> **TASK TO CARRY OUT**: Every line of the material below in which "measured" shows up is to be located and copied.

═════ STORED DATA ═════

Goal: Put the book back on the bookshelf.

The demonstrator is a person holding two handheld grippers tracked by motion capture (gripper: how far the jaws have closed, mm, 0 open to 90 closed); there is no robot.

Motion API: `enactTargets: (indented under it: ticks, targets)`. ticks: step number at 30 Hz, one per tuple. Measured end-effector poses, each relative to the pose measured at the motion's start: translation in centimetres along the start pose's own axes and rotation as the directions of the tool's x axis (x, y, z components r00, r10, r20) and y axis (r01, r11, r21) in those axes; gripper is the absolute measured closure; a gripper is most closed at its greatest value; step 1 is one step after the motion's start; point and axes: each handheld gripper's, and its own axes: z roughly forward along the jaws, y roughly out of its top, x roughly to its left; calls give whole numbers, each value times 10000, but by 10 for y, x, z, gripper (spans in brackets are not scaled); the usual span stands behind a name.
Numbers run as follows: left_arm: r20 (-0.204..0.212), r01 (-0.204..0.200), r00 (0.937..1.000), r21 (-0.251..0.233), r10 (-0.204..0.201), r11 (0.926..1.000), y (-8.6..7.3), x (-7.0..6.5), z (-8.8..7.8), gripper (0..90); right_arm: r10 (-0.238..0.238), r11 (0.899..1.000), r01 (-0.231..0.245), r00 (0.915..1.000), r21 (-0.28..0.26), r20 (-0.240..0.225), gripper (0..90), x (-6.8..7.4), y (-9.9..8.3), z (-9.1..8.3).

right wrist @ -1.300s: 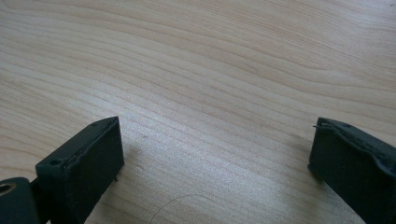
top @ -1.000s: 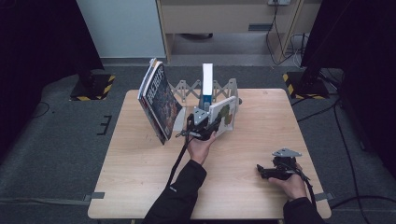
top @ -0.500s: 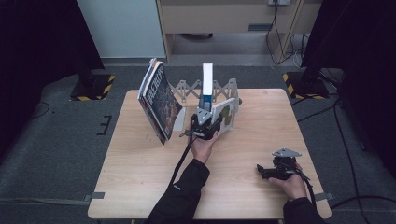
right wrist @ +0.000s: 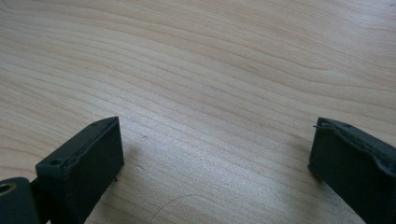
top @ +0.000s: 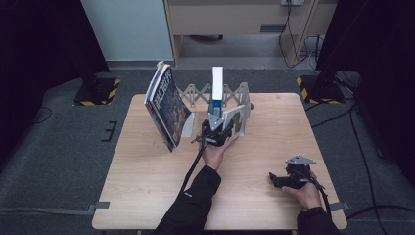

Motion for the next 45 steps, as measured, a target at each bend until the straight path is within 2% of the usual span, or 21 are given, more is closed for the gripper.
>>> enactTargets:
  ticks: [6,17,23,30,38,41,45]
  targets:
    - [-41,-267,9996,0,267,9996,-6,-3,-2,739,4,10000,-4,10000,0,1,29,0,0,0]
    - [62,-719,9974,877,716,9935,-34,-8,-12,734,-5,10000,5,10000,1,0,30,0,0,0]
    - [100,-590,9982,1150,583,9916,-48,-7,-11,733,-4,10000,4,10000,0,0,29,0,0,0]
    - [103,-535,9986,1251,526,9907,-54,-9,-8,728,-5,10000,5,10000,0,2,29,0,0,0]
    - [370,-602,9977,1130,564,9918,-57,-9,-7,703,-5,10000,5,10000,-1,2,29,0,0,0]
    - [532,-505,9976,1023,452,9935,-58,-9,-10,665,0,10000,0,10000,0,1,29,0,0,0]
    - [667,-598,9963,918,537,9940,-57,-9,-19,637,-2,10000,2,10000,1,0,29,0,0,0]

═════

> **SOLUTION TO THIS PROBLEM**:
Motion API: `enactTargets: (indented under it: ticks, targets)`. ticks: step number at 30 Hz, one per tuple. Measured end-effector poses, each relative to the pose measured at the motion's start: translation in centimetres along the start pose's own axes and rotation as the directions of the tool's x axis (x, y, z components r00, r10, r20) and y axis (r01, r11, r21) in those axes; gripper is the absolute measured closure; a gripper is most closed at its greatest value; step 1 is one step after the motion's start; point and axes: each handheld gripper's, and its own axes: z roughly forward along the jaws, y roughly out of its top, x roughly to its left; calls give whole numbers, each value times 10000, but by 10 for y, x, z, gripper (spans in brackets are not scaled); the usual span stands behind a name.
Motion for the next 45 steps, as measured, a target at each bend until the straight path is within 2% of the usual span, or 21 are given, more is closed for the gripper.

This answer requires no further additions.